Tita-Kuru, in a letter to the Economic & Financial Crimes Commission (EFCC), dated September 20, 2019, stated that one aspect of the arrangements with P&ID was that it would organise a gas offtake agreement from the Folawiyo gas field at Badagry, but that it later informed them that it was unsuccessful in doing this.
Tita-Kuru added that Mr Quinn of P&ID suggested that the engineering work undertaken could be used for a similar gas stripping plant (GSPA) at Calabar, capital of Cross River State in South-South Nigeria.
Also, the P&ID had also written to the then-President, Yar’Adua, with a formal proposal on 7 August 2008, which Nigeria says is false.
“We are willing to fund, from our own resources, the entire US$700,000,000 for the gas processing facilities on land and we are also willing, if necessary, to
participate in all or part of the financing of the gas gathering offshore portion of the project…” the P&ID wrote in the said letter.
Following Dr Rilwanu Lukman’s appointment as Nigeria’s Minister of
Petroleum Resources in December 2018, meetings reportedly held between P&ID and members of the technical committee of the Ministry, among whose members were Dr M. M. Ibrahim (special senior technical assistant and head of policy at the government’s Oil & Gas Sector Reform Implementation Committee) and Mr Taofiq Tijani.

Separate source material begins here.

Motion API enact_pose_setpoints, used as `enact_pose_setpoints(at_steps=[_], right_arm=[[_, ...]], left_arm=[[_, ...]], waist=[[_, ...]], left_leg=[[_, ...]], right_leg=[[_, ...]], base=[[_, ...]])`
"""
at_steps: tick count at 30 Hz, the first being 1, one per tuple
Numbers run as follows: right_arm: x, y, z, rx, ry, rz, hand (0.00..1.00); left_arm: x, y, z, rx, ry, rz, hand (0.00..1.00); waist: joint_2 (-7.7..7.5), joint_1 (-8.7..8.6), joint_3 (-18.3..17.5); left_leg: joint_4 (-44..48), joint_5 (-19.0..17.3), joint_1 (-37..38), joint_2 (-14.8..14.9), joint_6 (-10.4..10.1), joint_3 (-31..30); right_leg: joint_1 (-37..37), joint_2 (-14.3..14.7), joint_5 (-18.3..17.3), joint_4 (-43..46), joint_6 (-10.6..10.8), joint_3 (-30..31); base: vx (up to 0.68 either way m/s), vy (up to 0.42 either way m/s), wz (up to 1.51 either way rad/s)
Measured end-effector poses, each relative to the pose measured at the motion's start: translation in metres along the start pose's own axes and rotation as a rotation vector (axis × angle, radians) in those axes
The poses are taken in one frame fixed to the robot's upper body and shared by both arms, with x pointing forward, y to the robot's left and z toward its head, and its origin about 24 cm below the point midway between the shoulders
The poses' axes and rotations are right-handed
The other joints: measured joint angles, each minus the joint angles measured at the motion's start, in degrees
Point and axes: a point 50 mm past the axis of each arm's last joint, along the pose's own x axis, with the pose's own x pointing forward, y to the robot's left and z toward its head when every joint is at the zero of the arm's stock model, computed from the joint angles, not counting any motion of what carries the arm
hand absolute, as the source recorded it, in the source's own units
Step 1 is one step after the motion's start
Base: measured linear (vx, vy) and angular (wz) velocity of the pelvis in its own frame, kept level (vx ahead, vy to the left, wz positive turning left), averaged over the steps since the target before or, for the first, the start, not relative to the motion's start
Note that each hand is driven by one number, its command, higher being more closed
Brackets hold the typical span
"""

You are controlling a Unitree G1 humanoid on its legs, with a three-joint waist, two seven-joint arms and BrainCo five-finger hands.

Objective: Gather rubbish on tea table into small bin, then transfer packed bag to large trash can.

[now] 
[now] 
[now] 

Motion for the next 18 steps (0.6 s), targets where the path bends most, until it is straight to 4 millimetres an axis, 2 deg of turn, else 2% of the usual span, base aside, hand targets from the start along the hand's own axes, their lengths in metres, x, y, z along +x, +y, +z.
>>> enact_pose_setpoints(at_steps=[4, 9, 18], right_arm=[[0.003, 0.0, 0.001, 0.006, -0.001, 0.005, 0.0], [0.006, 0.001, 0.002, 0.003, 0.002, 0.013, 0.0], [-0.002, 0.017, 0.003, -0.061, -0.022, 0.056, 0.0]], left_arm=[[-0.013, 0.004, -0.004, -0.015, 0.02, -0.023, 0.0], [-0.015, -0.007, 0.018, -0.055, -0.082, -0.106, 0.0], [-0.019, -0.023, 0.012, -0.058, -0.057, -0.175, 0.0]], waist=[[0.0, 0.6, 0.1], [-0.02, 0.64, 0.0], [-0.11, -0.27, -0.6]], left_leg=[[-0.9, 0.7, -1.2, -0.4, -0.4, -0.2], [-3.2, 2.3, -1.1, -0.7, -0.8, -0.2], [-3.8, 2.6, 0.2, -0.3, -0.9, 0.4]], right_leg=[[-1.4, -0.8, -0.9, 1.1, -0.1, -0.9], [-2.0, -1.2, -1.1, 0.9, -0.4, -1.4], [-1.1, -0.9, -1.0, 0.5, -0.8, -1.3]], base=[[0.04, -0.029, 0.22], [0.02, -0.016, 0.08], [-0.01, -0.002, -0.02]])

Between 2010 and 2012, P&ID reportedly wrote letters to the Ministry of Petroleum, the President and NNPC to seek for the implementation of the GSPA.
The GSPA was not implemented prompting the P&ID to send a notice of Arbitration to Nigeria in 2012, to commence proceedings.
The case between Nigeria and the P&ID degenerated to the point where Nigeria was handed a fine of about $10 billion for breaching their supposed agreement.
The current Attorney-General, Abubakar Malami, the EFCC and legal representatives filed a case for an extension of time on grounds that the arbitration clause in the GSPA and the awards were procured as the result of a massive fraud perpetrated by P&ID, and that to deny them the opportunity to challenge the Final Award would involve the English court being used as an unwitting vehicle of the fraud.
The Economic and Financial Crimes Commission (EFCC), had on August 18, 2020, arraigned James Nolan, a Briton, and six companies over their alleged involvement in the contract.
In his judgement on Thursday, September 3, 2020, Ross Cranston wrote:
“The parties have produced a large volume of documents, some thirty-four bundles with hundreds of pages of evidence and thousands of pages of exhibits. It is not my function at this preliminary stage to decide whether a fraud took place. As Butcher J pointed out in ordering the hearing, it would tend to defeat the purposes of the 1996 Act for there to be a substantial investigation of the merits at this stage.
“However, it has been necessary to consider a considerable amount of the material to decide firstly, whether, as Nigeria contended, there is a prima facie case of fraud and how strong that case is, and secondly, the steps Nigeria took to investigate the alleged fraud from late 2015.
“Both matters are relevant to the issues of whether Nigeria’s claim is barred altogether and whether time should be extended in its favour and relief from sanctions granted. Following the hearing, P&ID submitted a Supplementary Note to comment on new evidence which it said had only now come to its attention, in particular, a letter dated 5 June 2020 from Nigeria’s Attorney General and Minister of Justice, Mr Abubakar Malami SAN, to President Buhari.
“P&ID contended that the letter strongly supported the case it advanced at the hearing. On 21 August Nigeria sent a Note in response, together with the eighth witness statement in the proceedings from Mr Malami.”